Today - Peggy's still in memory care, with severe decline. She can barely walk - she goes nowhere unassisted. For meals, she's between finger foods and hand feeding. Vocabulary is much diminished. If she gets agitated she becomes unintelligible. She's only just turned 64.

Vitruvius

I too have followed your journey. As I read other's stories I always wonder if and when they might have to place their LO. I am sorry it has come to that point for you, but as someone who also had to place their DW I know that you only did it when it became absolutely necessary.

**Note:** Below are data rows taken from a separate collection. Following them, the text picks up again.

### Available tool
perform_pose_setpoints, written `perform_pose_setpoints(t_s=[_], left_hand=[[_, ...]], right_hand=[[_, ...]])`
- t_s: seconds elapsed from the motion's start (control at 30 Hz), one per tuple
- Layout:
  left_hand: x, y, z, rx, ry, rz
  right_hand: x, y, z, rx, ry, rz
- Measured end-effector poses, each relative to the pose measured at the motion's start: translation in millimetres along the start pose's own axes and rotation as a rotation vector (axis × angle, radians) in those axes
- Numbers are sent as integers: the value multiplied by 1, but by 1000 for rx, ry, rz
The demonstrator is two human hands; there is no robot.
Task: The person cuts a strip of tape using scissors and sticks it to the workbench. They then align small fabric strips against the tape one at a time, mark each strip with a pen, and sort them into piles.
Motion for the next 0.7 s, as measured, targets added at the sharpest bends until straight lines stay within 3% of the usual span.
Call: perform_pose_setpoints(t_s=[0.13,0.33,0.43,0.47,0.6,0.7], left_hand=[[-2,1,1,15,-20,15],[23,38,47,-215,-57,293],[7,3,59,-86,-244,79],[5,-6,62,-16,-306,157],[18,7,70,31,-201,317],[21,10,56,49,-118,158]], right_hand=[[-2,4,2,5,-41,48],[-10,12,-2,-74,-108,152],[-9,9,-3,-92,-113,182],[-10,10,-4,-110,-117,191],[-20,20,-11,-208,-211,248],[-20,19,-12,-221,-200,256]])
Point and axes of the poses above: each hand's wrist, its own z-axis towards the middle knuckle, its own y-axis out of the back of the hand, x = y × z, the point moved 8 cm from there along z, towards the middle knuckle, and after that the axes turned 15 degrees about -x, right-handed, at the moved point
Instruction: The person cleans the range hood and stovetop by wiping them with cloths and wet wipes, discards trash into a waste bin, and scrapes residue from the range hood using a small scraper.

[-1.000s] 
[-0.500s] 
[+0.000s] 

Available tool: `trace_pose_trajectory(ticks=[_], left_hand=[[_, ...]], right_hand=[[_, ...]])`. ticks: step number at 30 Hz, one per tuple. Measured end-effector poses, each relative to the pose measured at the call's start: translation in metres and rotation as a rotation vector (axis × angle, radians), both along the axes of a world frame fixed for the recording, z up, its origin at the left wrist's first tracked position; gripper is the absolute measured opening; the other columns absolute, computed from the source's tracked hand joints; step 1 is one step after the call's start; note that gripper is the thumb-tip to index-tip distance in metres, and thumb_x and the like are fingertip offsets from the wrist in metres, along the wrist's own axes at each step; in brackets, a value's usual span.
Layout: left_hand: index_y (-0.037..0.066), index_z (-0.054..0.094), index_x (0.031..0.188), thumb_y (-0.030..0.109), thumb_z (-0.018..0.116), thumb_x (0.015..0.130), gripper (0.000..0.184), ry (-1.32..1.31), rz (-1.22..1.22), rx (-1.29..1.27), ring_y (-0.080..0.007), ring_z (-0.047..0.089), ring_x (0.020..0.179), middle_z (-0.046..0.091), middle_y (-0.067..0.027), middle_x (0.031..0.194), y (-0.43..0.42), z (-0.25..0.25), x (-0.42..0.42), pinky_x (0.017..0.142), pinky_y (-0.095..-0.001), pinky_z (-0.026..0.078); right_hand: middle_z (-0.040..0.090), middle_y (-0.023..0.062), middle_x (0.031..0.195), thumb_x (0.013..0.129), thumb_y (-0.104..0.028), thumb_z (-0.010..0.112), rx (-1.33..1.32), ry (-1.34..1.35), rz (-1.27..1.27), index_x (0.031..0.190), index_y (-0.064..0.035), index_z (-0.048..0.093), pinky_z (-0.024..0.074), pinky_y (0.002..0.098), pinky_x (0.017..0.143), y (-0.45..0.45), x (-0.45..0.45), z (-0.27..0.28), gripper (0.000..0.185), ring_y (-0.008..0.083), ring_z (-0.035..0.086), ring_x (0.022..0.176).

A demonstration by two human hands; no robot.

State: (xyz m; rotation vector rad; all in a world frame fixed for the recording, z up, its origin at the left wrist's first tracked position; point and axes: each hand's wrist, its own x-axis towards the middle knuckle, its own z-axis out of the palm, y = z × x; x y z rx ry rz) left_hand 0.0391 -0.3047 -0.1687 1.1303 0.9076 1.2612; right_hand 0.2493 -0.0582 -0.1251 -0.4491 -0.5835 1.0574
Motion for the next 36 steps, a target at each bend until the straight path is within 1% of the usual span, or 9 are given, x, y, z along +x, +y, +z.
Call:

My DW has now been in a MCF for 13+ months. She has only recently turned 72. She is wheelchair bound and must be hand fed minced foods. She sleeps 20+ hours a day and even while "awake" she often sits with her eyes closed. I doubt her eyes are open for more than an hour a day, if that. She rarely speaks and is almost entirely incoherent. But I can still make her smile and even giggle when I talk to her in a light hearted tone, I'm sure she doesn't know what I'm talking about but she recognizes by my jovial tone. All without opening her eyes!

When I placed her in September 2022, she could walk, feed herself, and even converse with me on a simple level. She was diagnosed just three years ago in October 2020, she had just turned 69. On October 11, 2020 she failed to recognize me for the first time (at least the first time I knew she didn't know who I was exactly). A day forever etched in my memory. My first inkling of a problem was only in 2018. This may have been due to her rare dementia, Semantic Dementia (SD) which does not present memory or orientation problems in the early stages. As SD's early stages expresses itself largely in word loss we spent quite a while investigating and treating other potential causes such as her hypothyroidism.

Take care and keep us posted.

Joe C.

Arrowhead, I’m sorry to read of latest challenges on this journey but I’m glad to hear you had a successful placement. Next month will be 2 years since I placed my wife and even though she is happy & well cared for it still hurts.